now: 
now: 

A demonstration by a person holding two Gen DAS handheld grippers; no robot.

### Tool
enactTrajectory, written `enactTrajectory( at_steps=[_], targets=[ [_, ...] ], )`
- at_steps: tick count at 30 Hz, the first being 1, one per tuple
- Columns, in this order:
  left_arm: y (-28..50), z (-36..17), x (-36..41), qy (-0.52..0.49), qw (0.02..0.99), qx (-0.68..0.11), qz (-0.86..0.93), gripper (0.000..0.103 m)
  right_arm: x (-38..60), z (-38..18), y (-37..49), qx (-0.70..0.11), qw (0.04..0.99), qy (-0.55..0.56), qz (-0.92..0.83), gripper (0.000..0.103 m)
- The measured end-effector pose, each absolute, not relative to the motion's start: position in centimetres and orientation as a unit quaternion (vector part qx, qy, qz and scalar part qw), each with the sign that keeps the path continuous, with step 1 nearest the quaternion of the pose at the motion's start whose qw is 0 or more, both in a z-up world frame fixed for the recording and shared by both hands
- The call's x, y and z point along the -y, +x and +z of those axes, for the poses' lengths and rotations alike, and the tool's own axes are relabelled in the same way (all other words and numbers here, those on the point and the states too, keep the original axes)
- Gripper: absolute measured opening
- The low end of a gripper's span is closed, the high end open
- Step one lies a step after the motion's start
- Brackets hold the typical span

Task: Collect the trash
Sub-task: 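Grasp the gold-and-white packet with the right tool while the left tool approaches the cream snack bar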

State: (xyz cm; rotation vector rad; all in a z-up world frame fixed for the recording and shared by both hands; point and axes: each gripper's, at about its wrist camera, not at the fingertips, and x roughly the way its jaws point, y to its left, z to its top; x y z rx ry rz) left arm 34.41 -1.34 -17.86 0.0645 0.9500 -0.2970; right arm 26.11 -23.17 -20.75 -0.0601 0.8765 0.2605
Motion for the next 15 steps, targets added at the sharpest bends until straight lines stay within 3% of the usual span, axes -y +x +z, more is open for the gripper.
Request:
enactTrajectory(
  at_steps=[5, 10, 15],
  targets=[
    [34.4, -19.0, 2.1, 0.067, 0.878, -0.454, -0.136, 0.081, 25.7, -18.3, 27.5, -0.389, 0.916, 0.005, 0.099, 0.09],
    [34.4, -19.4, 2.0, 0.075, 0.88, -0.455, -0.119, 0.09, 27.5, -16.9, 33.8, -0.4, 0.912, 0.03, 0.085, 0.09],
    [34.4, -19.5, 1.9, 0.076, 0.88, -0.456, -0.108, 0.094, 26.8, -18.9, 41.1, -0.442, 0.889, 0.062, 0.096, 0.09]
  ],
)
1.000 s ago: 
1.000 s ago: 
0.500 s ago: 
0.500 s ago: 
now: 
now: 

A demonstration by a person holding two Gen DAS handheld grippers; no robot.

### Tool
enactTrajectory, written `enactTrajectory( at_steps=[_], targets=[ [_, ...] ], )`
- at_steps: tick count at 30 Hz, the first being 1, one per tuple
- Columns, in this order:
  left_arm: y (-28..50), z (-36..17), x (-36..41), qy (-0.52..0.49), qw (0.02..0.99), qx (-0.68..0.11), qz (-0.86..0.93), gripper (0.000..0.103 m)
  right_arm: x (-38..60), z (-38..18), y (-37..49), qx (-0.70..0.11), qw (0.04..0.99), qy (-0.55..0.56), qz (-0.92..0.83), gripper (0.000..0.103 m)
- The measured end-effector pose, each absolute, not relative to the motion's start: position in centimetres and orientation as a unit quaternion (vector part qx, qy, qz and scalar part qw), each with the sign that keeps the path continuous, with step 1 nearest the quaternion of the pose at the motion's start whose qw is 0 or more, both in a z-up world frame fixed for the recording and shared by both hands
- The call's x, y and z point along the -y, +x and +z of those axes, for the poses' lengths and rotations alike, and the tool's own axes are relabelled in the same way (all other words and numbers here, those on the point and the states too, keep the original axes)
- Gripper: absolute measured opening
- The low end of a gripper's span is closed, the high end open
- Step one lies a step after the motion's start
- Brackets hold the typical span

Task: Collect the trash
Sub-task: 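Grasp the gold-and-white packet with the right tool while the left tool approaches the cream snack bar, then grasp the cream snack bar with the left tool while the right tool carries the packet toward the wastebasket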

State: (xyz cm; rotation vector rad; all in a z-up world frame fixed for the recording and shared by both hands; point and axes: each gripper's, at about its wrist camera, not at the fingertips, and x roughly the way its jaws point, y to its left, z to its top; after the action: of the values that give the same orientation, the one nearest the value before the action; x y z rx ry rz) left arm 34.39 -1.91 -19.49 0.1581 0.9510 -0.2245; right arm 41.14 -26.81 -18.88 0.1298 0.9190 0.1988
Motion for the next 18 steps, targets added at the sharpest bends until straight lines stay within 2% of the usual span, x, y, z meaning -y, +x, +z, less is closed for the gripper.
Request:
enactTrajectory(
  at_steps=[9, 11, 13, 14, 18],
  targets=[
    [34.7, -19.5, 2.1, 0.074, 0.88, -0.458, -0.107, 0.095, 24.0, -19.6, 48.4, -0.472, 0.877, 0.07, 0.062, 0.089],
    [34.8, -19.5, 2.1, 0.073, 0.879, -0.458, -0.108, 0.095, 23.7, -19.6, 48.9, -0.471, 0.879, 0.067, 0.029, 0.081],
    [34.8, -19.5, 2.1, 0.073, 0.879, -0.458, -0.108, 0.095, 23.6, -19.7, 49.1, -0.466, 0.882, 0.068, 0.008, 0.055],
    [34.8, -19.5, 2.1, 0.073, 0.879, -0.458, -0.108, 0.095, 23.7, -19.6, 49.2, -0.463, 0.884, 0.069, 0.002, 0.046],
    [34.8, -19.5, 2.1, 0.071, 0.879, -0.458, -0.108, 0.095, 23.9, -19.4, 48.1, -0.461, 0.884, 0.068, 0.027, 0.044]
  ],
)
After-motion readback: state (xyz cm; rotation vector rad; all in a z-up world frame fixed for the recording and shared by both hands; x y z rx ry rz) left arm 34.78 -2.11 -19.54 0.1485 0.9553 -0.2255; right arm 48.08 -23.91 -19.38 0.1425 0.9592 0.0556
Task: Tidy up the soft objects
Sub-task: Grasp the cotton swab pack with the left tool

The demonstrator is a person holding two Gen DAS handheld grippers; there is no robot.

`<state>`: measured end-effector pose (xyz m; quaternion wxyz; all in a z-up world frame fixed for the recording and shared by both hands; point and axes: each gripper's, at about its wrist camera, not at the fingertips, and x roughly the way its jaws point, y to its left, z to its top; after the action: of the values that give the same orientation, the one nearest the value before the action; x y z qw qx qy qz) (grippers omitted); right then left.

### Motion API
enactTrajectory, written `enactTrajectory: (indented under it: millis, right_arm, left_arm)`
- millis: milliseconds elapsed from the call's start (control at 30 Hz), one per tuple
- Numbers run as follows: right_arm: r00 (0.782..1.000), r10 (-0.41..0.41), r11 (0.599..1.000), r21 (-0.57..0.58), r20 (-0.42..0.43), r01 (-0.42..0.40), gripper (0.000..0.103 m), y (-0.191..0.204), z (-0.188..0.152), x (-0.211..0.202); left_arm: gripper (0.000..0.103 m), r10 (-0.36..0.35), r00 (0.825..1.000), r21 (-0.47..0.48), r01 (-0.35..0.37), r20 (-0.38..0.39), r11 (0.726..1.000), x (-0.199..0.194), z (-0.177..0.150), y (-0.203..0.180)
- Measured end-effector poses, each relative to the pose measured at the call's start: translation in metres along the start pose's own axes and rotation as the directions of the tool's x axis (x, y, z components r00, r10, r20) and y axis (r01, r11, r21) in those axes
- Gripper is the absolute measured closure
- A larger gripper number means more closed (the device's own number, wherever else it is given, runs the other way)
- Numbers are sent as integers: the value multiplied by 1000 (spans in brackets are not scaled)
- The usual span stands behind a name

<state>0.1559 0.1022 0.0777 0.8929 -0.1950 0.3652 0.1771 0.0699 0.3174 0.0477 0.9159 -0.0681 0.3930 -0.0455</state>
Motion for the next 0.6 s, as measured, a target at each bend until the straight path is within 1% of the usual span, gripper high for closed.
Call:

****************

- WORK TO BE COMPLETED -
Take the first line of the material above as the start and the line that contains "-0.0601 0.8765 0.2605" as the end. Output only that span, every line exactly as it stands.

- ANSWER SPACE -
now: 
now: 

A demonstration by a person holding two Gen DAS handheld grippers; no robot.

### Tool
enactTrajectory, written `enactTrajectory( at_steps=[_], targets=[ [_, ...] ], )`
- at_steps: tick count at 30 Hz, the first being 1, one per tuple
- Columns, in this order:
  left_arm: y (-28..50), z (-36..17), x (-36..41), qy (-0.52..0.49), qw (0.02..0.99), qx (-0.68..0.11), qz (-0.86..0.93), gripper (0.000..0.103 m)
  right_arm: x (-38..60), z (-38..18), y (-37..49), qx (-0.70..0.11), qw (0.04..0.99), qy (-0.55..0.56), qz (-0.92..0.83), gripper (0.000..0.103 m)
- The measured end-effector pose, each absolute, not relative to the motion's start: position in centimetres and orientation as a unit quaternion (vector part qx, qy, qz and scalar part qw), each with the sign that keeps the path continuous, with step 1 nearest the quaternion of the pose at the motion's start whose qw is 0 or more, both in a z-up world frame fixed for the recording and shared by both hands
- The call's x, y and z point along the -y, +x and +z of those axes, for the poses' lengths and rotations alike, and the tool's own axes are relabelled in the same way (all other words and numbers here, those on the point and the states too, keep the original axes)
- Gripper: absolute measured opening
- The low end of a gripper's span is closed, the high end open
- Step one lies a step after the motion's start
- Brackets hold the typical span

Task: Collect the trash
Sub-task: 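Grasp the gold-and-white packet with the right tool while the left tool approaches the cream snack bar
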
State: (xyz cm; rotation vector rad; all in a z-up world frame fixed for the recording and shared by both hands; point and axes: each gripper's, at about its wrist camera, not at the fingertips, and x roughly the way its jaws point, y to its left, z to its top; x y z rx ry rz) left arm 34.41 -1.34 -17.86 0.0645 0.9500 -0.2970; right arm 26.11 -23.17 -20.75 -0.0601 0.8765 0.2605

Nothing else is required to complete the output.